Executive functioning skills

They allow you to:

  • manage day-to-day tasks
  • stay safe
  • get things done

Some research suggests that up to 80% of those with autism suffer from executive function disorder, leading to difficulties managing time, completing tasks, and making what might be thought of as simple tasks – like cleaning your room – very complicated or seemingly impossible.

What can you do?

There are lots of ways you can try to organise and prioritise daily activities and tasks, and at first you may need others to support you when starting to use the strategies.

It may be that you need to use the strategies in different environments such as home, school or your workplace so other people, such as parents, teachers and work colleagues, can be made aware of these strategies and support you with them.

Over time, you may be able to use the strategies independently, or you may always need some form of support.

Visual aides

A pictorial calendar, for instance, can help to prompt what the daily tasks are and the order they need to be done. Written lists and real objects can all be good ways of helping autistic people understand what is going to happen and when.
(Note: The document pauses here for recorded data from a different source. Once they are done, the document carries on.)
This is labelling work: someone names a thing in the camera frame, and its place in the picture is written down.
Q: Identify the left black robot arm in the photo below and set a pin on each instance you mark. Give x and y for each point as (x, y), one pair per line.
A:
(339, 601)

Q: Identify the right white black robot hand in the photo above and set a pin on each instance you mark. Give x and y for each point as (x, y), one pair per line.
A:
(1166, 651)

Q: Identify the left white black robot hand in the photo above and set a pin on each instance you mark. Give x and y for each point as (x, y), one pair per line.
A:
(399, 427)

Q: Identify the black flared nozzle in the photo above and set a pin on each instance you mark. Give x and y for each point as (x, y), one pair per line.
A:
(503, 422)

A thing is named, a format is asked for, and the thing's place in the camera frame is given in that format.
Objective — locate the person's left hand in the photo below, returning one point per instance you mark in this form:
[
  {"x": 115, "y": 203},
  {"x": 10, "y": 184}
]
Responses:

For instance a daily timetable that has pictures of a shower, clothes, breakfast, school/work, dinner, toothbrush, pyjamas and bed shows the sequence of that day.

Daily planners and lists

Writing things down step-by step can take away the stress of having to think too hard about each step. Using a mobile device with a calendar or notes which can still be broken down into all the steps that may be needed can also be useful. Creating lists where each task can be ticked off as complete may be another helpful method.

Alarms

Autistic people can often become absorbed in a task and may lose track of time. Alarms are a good way to bring you back to reality and remind you of the next step or task. However, some autistic people may struggle with the sounds of alarms and may prefer to have a vibration or light alarm.

Colour coding

Colours can be used to indicate the importance or significance of tasks, which can then help prioritise the tasks.
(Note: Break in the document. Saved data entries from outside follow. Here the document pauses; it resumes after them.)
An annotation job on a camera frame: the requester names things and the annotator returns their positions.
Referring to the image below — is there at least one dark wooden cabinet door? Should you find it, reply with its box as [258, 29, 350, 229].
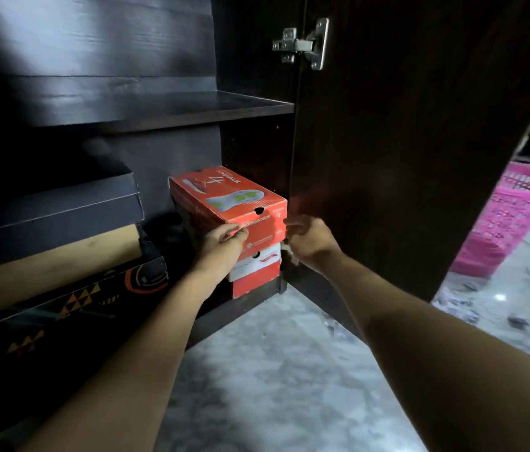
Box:
[286, 0, 530, 342]

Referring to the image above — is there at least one tan cardboard shoe box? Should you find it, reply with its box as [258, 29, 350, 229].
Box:
[0, 224, 143, 318]

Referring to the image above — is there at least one person's left hand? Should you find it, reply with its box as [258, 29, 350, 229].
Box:
[191, 223, 249, 290]

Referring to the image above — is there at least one person's left forearm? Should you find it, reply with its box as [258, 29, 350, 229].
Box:
[18, 270, 221, 452]

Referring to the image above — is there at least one black patterned shoe box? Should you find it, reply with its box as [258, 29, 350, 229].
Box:
[0, 256, 170, 368]

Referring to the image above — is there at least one person's right forearm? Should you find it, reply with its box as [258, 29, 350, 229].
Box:
[319, 251, 530, 452]

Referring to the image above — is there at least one person's right hand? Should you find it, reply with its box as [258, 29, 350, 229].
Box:
[283, 215, 343, 274]

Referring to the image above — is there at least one white Skechers Arch box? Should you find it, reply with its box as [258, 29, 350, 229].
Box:
[227, 242, 283, 299]

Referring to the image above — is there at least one orange-red shoe box sneaker print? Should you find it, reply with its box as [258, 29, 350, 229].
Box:
[168, 166, 288, 262]

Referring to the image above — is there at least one dark wooden cabinet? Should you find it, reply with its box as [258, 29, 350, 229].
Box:
[0, 0, 306, 443]

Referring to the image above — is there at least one black Onitsuka Tiger box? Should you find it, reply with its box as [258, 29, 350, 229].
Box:
[0, 173, 145, 274]

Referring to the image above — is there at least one pink plastic waste basket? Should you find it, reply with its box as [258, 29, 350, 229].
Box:
[449, 162, 530, 279]

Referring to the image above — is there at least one silver metal cabinet hinge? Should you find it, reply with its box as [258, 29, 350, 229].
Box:
[272, 17, 330, 71]

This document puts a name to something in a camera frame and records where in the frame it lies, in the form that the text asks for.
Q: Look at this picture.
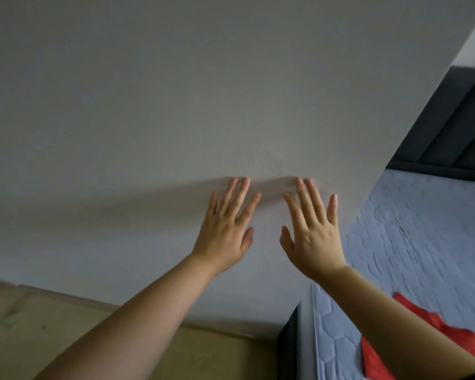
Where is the person's right hand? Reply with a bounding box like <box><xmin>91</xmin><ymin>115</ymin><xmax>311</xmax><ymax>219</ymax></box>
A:
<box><xmin>279</xmin><ymin>177</ymin><xmax>349</xmax><ymax>283</ymax></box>

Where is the red polo shirt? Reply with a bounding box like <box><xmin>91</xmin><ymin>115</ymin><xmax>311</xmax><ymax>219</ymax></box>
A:
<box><xmin>360</xmin><ymin>292</ymin><xmax>475</xmax><ymax>380</ymax></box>

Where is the person's right forearm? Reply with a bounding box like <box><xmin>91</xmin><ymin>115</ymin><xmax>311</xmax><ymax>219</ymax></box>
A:
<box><xmin>317</xmin><ymin>265</ymin><xmax>475</xmax><ymax>380</ymax></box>

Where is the grey quilted bed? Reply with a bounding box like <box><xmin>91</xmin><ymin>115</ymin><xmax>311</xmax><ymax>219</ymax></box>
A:
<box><xmin>277</xmin><ymin>168</ymin><xmax>475</xmax><ymax>380</ymax></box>

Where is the person's left forearm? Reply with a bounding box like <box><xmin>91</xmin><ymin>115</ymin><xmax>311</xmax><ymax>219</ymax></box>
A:
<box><xmin>35</xmin><ymin>255</ymin><xmax>221</xmax><ymax>380</ymax></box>

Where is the person's left hand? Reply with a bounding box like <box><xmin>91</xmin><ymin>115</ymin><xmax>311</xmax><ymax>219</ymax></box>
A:
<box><xmin>190</xmin><ymin>176</ymin><xmax>263</xmax><ymax>276</ymax></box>

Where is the dark grey upholstered headboard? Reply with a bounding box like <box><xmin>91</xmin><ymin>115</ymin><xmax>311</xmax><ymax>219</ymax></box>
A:
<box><xmin>386</xmin><ymin>65</ymin><xmax>475</xmax><ymax>184</ymax></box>

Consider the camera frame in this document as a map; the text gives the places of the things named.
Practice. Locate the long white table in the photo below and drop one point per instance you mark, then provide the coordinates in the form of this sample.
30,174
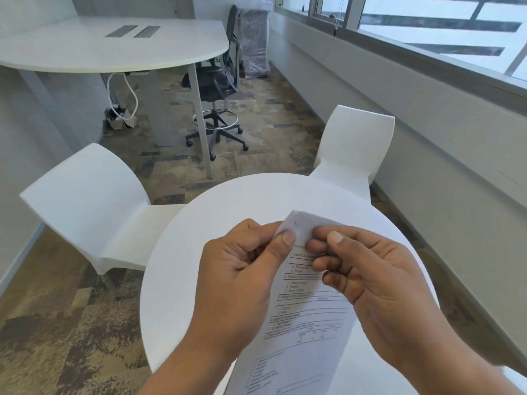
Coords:
103,49

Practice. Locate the printed paper stack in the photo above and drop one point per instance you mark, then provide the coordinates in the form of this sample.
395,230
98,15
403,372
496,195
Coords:
304,316

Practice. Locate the small cardboard box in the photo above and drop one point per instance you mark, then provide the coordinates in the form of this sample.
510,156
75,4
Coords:
117,123

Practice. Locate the plastic wrapped chair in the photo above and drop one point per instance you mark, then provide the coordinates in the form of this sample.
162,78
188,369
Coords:
255,41

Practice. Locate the person's right hand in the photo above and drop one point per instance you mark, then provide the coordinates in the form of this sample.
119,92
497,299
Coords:
387,292

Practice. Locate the black swivel office chair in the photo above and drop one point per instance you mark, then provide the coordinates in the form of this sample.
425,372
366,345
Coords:
206,84

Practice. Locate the window with metal frame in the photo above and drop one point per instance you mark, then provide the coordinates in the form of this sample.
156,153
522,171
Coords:
432,32

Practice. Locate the person's left hand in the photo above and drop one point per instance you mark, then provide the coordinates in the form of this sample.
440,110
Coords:
234,283

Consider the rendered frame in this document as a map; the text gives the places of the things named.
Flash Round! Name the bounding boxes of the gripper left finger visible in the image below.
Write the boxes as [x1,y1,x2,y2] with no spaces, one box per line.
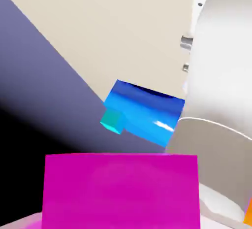
[4,212,43,229]

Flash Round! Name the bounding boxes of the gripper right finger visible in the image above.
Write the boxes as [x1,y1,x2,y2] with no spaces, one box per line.
[199,214,252,229]

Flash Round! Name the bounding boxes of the small magenta cube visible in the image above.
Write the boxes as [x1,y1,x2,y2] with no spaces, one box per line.
[41,152,201,229]

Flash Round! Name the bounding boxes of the small cyan cube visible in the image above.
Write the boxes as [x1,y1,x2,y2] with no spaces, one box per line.
[99,109,126,135]

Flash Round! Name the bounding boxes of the large orange box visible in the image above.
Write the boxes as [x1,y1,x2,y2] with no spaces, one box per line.
[243,197,252,226]

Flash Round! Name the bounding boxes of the large blue box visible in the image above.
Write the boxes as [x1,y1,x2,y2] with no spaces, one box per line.
[103,79,186,148]
For instance, red may be urgent or an essential task that should ALWAYS be completed, green may be tasks to be completed, optional, or those that have no timescale.
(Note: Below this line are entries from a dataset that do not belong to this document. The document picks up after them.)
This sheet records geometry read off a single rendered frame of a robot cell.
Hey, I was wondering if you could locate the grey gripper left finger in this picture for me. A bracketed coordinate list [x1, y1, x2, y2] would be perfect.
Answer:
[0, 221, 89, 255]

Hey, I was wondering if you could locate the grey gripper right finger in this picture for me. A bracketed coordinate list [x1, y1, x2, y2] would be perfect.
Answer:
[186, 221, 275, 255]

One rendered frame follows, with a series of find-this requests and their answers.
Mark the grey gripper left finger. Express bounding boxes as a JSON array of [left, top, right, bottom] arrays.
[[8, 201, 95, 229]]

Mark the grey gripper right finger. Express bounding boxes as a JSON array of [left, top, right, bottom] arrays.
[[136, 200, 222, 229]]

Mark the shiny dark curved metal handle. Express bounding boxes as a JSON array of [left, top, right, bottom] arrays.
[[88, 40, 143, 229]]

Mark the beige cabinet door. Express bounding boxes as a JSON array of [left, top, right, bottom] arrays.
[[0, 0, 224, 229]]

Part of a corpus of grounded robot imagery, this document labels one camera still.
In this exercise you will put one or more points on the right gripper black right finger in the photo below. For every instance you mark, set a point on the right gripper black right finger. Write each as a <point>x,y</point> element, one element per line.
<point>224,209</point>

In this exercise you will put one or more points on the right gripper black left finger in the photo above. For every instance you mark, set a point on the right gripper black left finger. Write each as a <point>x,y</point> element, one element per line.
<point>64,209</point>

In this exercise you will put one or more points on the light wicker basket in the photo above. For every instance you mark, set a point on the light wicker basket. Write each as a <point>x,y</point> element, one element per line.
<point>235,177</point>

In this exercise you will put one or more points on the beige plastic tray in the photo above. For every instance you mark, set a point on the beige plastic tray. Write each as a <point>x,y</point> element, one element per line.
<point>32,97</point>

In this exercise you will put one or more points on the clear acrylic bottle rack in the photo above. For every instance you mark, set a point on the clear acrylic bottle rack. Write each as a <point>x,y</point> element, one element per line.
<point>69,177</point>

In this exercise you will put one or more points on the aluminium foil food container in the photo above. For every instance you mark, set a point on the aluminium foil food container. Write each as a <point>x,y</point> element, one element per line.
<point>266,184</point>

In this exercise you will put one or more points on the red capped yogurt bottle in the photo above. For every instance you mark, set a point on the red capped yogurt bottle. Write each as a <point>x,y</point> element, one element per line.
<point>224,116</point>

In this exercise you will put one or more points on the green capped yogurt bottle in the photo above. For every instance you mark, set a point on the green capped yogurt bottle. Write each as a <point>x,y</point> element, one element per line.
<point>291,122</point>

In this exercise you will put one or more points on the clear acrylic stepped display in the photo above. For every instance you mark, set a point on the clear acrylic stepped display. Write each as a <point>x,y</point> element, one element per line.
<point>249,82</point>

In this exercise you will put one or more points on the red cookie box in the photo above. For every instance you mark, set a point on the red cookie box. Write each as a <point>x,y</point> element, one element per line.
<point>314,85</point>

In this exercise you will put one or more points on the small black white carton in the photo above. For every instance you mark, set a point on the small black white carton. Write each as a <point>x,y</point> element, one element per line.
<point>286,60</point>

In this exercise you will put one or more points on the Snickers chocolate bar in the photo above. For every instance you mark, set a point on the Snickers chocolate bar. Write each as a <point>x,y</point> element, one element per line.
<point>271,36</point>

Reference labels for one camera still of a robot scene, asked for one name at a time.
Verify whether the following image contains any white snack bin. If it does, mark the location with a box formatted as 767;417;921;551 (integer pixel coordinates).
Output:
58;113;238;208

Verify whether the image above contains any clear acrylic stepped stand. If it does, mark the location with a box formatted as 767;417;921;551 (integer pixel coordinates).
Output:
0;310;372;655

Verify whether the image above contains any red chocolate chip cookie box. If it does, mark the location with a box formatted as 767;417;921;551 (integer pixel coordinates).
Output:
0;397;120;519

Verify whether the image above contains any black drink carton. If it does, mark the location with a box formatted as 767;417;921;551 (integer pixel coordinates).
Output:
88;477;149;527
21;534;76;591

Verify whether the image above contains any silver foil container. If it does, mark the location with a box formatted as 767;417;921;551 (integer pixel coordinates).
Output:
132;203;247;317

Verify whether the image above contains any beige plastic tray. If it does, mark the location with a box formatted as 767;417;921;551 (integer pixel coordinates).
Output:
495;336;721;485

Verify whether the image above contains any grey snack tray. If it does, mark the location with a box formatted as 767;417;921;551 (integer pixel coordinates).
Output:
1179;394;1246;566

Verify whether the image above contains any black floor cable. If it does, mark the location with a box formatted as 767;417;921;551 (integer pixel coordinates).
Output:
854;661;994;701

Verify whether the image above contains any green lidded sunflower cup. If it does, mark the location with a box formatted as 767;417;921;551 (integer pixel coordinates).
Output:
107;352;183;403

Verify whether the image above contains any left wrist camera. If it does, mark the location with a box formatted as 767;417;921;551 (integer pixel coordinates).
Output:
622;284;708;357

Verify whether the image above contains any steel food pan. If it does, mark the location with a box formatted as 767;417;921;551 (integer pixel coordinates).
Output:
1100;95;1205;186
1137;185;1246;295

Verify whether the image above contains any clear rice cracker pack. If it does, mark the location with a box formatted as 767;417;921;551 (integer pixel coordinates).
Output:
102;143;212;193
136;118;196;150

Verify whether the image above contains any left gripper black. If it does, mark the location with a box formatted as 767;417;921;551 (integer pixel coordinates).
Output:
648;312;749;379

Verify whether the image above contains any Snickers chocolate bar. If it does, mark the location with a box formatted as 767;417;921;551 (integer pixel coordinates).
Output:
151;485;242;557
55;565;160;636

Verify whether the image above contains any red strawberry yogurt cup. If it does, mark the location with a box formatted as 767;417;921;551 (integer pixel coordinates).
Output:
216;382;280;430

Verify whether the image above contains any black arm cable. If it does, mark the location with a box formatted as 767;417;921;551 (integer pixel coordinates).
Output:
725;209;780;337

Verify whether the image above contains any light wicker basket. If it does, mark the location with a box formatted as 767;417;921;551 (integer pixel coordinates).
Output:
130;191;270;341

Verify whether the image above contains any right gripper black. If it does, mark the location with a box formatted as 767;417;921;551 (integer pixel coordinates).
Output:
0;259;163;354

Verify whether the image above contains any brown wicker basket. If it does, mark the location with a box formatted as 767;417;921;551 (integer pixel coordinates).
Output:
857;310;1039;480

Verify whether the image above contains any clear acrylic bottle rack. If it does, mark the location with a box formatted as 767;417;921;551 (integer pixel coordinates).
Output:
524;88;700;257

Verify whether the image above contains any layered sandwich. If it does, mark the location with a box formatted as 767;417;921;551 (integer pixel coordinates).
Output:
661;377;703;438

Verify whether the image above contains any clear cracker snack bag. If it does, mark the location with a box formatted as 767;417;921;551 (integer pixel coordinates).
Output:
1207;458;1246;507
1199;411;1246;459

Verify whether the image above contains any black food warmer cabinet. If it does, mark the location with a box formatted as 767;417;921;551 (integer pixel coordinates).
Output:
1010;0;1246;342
If applied to school for instance:

Red indicates- bag, books for that day, homework for that day, lunch, letter replies

Green indicates- homework needed next week or being completed, projects over time, trips

These can be moved from the relevant colours as priorities change.

Communication

Some people may need support in recognising the end goal instead of continuous work and deadlines.

Processing of instructions can be difficult, so it may be useful for parents, teachers or managers to break down instructions into bullet points with clear timelines to help prioritise.

Other ways to help process instructions can include

  • use communication books
  • online learning environments
  • one-to-one recall to ensure full understanding
  • emails with instructions to act as a reference

Voice recording

Recording reminders and instructions on a Dictaphone or mobile phone could be a good way to support with organisation and prompting of tasks as you can listen back as often as you want.